## WORK TO COMPLETE:
Your response should consist of the entire listing, transcribed exactly, with every image left out.

Start of COLLECTED MATERIAL

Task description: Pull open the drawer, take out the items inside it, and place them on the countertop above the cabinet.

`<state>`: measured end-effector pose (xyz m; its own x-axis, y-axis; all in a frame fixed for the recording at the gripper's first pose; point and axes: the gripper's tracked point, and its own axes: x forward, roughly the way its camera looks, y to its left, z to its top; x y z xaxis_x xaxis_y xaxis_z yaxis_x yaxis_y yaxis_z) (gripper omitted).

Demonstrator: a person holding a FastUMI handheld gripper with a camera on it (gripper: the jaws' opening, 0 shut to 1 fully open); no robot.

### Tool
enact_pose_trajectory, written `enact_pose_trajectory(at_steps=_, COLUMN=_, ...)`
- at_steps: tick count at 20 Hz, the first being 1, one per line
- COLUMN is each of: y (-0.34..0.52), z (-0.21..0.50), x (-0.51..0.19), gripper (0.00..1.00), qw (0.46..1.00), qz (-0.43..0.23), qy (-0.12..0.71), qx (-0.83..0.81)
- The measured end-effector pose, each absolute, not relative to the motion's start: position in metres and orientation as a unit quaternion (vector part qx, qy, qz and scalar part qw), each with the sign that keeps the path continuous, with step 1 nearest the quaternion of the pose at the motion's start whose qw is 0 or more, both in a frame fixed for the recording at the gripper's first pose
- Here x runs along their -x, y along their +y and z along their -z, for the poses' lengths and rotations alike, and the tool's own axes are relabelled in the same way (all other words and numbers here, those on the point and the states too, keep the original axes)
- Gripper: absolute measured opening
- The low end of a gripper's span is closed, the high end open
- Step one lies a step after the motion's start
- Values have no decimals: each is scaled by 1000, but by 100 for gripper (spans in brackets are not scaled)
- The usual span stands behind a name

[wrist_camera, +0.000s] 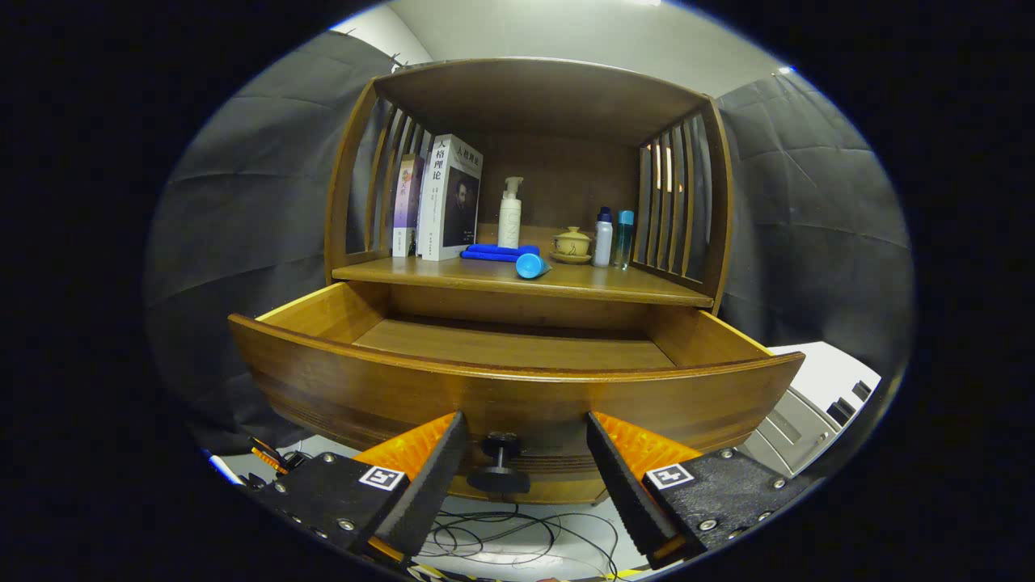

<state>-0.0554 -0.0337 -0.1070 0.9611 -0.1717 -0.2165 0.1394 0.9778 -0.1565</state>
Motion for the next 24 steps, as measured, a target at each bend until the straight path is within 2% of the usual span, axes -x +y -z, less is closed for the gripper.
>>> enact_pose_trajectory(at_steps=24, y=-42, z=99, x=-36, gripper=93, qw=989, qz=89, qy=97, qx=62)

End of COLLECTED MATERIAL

## YOUR RESPONSE:
Task description: Pull open the drawer, take out the items inside it, and place them on the countertop above the cabinet.

`<state>`: measured end-effector pose (xyz m; its own x-axis, y-axis; all in a frame fixed for the recording at the gripper's first pose; point and axes: the gripper's tracked point, and its own axes: x forward, roughly the way its camera looks, y to its left, z to its top; x y z xaxis_x xaxis_y xaxis_z yaxis_x yaxis_y yaxis_z) (gripper omitted).

Demonstrator: a person holding a FastUMI handheld gripper with a camera on it (gripper: the jaws' opening, 0 shut to 1 fully open); no robot.

### Tool
enact_pose_trajectory, written `enact_pose_trajectory(at_steps=_, COLUMN=_, ...)`
- at_steps: tick count at 20 Hz, the first being 1, one per line
- COLUMN is each of: y (-0.34..0.52), z (-0.21..0.50), x (-0.51..0.19), gripper (0.00..1.00), qw (0.46..1.00), qz (-0.43..0.23), qy (-0.12..0.71), qx (-0.83..0.81)
- The measured end-effector pose, each absolute, not relative to the motion's start: position in metres and orientation as a unit quaternion (vector part qx, qy, qz and scalar part qw), each with the sign that keeps the path continuous, with step 1 nearest the quaternion of the pose at the motion's start whose qw is 0 or more, both in a frame fixed for the recording at the gripper's first pose
- Here x runs along their -x, y along their +y and z along their -z, for the poses' lengths and rotations alike, and the tool's own axes are relabelled in the same way (all other words and numbers here, those on the point and the states too, keep the original axes)
- Gripper: absolute measured opening
- The low end of a gripper's span is closed, the high end open
- Step one lies a step after the motion's start
- Values have no decimals: each is scaled by 1000, but by 100 for gripper (spans in brackets are not scaled)
- The usual span stands behind a name

[wrist_camera, +0.000s] 

<state>-0.0554 -0.0337 -0.1070 0.9611 -0.1717 -0.2165 0.1394 0.9778 -0.1565</state>
Motion for the next 24 steps, as measured, a target at each bend until the straight path is within 2% of the usual span, axes -x +y -z, less is closed for the gripper.
>>> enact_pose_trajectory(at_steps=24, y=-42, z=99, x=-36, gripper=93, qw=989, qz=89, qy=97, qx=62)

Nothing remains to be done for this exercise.